Siglo VI, o 6 millones de parados.

Nos apoltronamos y concienciamos para ir a deriva, y no precisamente hemos visto buen lugar para soltar ancla, si no que aún zarpamos a más de 0 nudos. Eso nos dan a entender los marineros de la CEOE, que apuntan hacia un futuro poco visible. El señor Rosell, bombardea la prensa soltando a volver verdades; la economía española se contraerá un 1,6% durante el próximo año, básicamente el triple de lo que calculó el Gobierno, que apuntó un 0,5 %.

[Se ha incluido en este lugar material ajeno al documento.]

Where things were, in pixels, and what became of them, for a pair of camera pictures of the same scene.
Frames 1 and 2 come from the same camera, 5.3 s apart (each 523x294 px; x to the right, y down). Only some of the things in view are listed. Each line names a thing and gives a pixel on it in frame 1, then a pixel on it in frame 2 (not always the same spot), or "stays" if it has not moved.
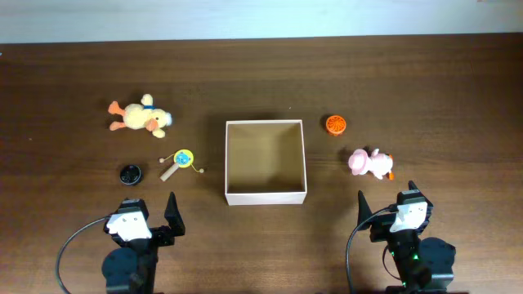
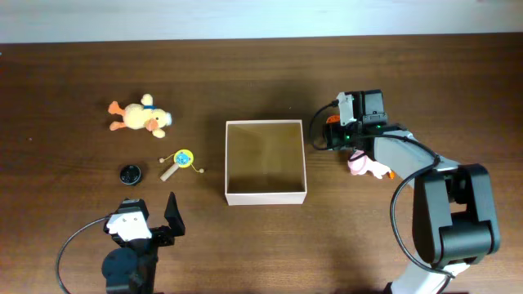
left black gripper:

Rosell afirmaba antaño la necesidad de «financiación y confianza», así mismo recalcaba que la patronal respaldaba que los expedientes de regulación «no son barra libre para el despido»

El pesar del presagio llega más allá de la deriva. La desmoralización ingente de la patronal afecta a nuestro mercado laboral, que podría llegar a alcanzar el 26,5 % en 2013. Las previsiones gubernamentales estimaban un desempleo del 24,6 %, y ya una bajada al 24,3 % en 2013. No sé en qué factores pensaron, supongo que creerían que la emigración masiva empezaría cuanto antes, si no, no habría otra razón. El desánimo reina en el barco y aquí no tenemos banda sonora que estimule la salvación(crecimiento).

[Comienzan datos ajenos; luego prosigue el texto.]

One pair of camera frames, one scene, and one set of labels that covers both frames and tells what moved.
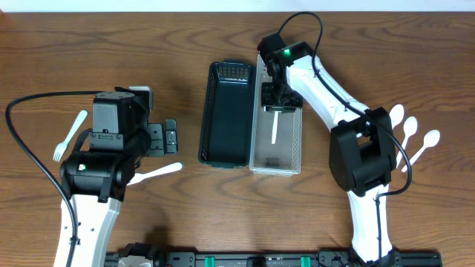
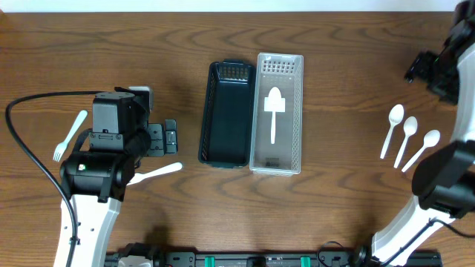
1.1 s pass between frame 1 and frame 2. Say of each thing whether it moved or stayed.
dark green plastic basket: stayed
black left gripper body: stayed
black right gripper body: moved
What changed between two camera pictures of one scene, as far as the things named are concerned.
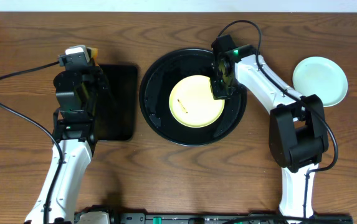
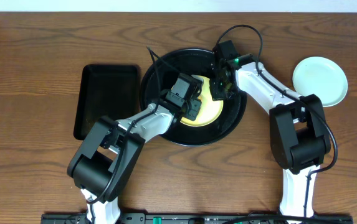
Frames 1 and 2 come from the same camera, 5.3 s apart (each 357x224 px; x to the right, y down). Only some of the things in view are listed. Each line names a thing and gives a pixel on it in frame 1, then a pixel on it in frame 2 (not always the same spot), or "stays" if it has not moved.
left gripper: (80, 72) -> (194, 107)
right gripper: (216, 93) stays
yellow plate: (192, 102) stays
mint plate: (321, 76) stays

España no será capaz de cumplir los objetivos de déficit., Se estima un déficit de 6,9% en 2012 y del 5% en 2013. No recuerdo época en que disciernan tanto la patronal y el propio Partido Popular. El realismo económico se clava en la garganta, y ciertas veces, decimos las palabras distorsionadas, tanto, que sumamos ciertas décimas al déficit, y sin la boca llena. Aún así con las medidas que se han adoptado para intentar reducir déficit y deuda, son medidas contractivas que van a generar más desempleo. Pese a que se recaude más por dichas reformas realizadas, el gasto sigue aumentando debido a las prestaciones por desempleo y pensiones. Si no se genera empleo y no se cambia el sistema productivo de este país, la cifra de 2,2 cotizantes por cada pensión nos sonará a chiste al llegar a extremos como el de 2,5, o incluso, sin exagerar mucho, la línea roja de los 3.

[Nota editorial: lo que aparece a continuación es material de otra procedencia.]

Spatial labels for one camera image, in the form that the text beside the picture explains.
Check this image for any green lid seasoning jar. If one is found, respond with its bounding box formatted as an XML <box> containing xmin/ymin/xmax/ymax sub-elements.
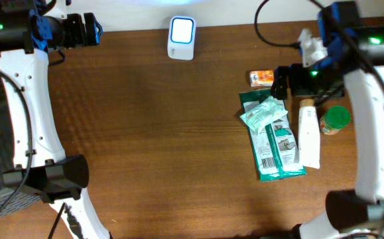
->
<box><xmin>319</xmin><ymin>106</ymin><xmax>351</xmax><ymax>135</ymax></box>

El siglo VI, o número 6, es un curioso número que siempre me recuerda a la caída del Imperio Romano, allá llegando al año 500. Y voy a explicar una cosa, que quizás, hasta parezca comtemporáneo, aunque corresponde a la caída de Roma. Europa fue fragmentada en reinos germánicos, que lucharon por tierra y recursos. Los Francos se alzaron dominantes, y expandieron hacia fuera un dominio importante que abarcaba gran parte de Francia y de Alemania(¿casualidad?). Mientras tanto, el imperio Romano del este que sobrevivió comenzó a ampliarse bajo el mando del emperador Justiniano I, que recobró eventualmente África del norte de los vándalos(¿España, o África no termina en los pirineos?), y procuró recuperar completamente Italia(«recuperar» Italia) también con la esperanza de restablecer el control romano sobre las tierras gobernadas una vez por el imperio romano occidental.

Si este gráfico fuese un análisis chartista inverso, más de uno se echaría las manos a la cabeza.